**Problem to work on**
Set down exactly the lines from the one containing "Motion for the" through the last line of the data below, and no others.

------------------------------------------------

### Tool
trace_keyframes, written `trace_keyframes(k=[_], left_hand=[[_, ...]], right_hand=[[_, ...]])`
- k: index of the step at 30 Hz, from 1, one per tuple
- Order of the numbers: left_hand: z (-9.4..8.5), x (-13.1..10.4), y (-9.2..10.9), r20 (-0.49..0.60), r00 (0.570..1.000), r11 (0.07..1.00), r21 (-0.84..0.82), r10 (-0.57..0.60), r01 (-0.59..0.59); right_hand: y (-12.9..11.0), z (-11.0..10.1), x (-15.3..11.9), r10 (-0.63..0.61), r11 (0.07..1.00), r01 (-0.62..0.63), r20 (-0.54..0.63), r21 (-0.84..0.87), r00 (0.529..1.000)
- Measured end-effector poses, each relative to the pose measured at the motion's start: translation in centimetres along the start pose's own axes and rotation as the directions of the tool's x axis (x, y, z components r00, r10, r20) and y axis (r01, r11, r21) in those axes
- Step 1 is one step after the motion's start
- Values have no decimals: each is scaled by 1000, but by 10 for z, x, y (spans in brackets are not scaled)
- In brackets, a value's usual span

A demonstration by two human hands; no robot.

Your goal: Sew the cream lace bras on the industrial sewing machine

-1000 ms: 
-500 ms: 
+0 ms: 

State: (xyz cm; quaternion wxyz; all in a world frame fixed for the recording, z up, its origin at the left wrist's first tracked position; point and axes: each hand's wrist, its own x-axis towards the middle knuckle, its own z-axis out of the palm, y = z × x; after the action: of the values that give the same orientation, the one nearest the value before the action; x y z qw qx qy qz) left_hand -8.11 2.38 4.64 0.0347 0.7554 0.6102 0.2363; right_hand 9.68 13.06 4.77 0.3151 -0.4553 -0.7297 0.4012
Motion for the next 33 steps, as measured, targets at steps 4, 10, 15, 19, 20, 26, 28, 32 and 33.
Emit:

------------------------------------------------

**The completed task**
Motion for the next 33 steps, as measured, targets at steps 4, 10, 15, 19, 20, 26, 28, 32 and 33.
Emit:

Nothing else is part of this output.